» INFORMATION SUPPLIED:
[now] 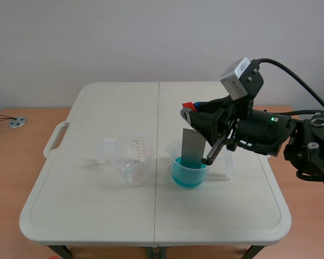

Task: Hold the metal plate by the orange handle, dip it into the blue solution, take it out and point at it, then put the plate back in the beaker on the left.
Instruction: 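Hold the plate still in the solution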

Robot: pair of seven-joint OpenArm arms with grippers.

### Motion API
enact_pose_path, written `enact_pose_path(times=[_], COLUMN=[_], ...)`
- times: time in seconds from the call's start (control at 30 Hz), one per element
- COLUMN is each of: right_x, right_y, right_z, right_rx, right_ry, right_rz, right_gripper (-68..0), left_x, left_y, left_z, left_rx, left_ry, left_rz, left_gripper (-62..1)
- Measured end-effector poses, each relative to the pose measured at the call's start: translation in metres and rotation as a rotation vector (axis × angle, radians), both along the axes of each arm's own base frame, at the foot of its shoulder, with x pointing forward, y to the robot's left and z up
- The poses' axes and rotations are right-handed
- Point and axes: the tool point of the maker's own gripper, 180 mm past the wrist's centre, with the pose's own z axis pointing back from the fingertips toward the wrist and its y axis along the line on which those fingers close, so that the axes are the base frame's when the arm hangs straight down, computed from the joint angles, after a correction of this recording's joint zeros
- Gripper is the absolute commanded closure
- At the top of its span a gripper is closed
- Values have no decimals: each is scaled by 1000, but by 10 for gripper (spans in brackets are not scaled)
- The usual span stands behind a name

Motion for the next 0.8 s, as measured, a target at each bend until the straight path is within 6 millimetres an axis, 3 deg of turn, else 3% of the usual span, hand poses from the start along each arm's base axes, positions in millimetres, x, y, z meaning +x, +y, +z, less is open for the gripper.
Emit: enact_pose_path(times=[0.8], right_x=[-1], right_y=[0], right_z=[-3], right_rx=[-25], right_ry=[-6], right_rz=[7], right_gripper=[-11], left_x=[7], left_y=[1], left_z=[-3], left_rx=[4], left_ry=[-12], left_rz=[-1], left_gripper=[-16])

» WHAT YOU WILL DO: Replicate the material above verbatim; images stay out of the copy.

» SOLUTION FOR THIS PROBLEM:
[now] 

Task: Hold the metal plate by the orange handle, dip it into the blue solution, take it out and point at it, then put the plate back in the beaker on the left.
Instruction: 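Hold the plate still in the solution
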
Robot: pair of seven-joint OpenArm arms with grippers.

### Motion API
enact_pose_path, written `enact_pose_path(times=[_], COLUMN=[_], ...)`
- times: time in seconds from the call's start (control at 30 Hz), one per element
- COLUMN is each of: right_x, right_y, right_z, right_rx, right_ry, right_rz, right_gripper (-68..0), left_x, left_y, left_z, left_rx, left_ry, left_rz, left_gripper (-62..1)
- Measured end-effector poses, each relative to the pose measured at the call's start: translation in metres and rotation as a rotation vector (axis × angle, radians), both along the axes of each arm's own base frame, at the foot of its shoulder, with x pointing forward, y to the robot's left and z up
- The poses' axes and rotations are right-handed
- Point and axes: the tool point of the maker's own gripper, 180 mm past the wrist's centre, with the pose's own z axis pointing back from the fingertips toward the wrist and its y axis along the line on which those fingers close, so that the axes are the base frame's when the arm hangs straight down, computed from the joint angles, after a correction of this recording's joint zeros
- Gripper is the absolute commanded closure
- At the top of its span a gripper is closed
- Values have no decimals: each is scaled by 1000, but by 10 for gripper (spans in brackets are not scaled)
- The usual span stands behind a name

Motion for the next 0.8 s, as measured, a target at each bend until the straight path is within 6 millimetres an axis, 3 deg of turn, else 3% of the usual span, hand poses from the start along each arm's base axes, positions in millimetres, x, y, z meaning +x, +y, +z, less is open for the gripper.
Emit: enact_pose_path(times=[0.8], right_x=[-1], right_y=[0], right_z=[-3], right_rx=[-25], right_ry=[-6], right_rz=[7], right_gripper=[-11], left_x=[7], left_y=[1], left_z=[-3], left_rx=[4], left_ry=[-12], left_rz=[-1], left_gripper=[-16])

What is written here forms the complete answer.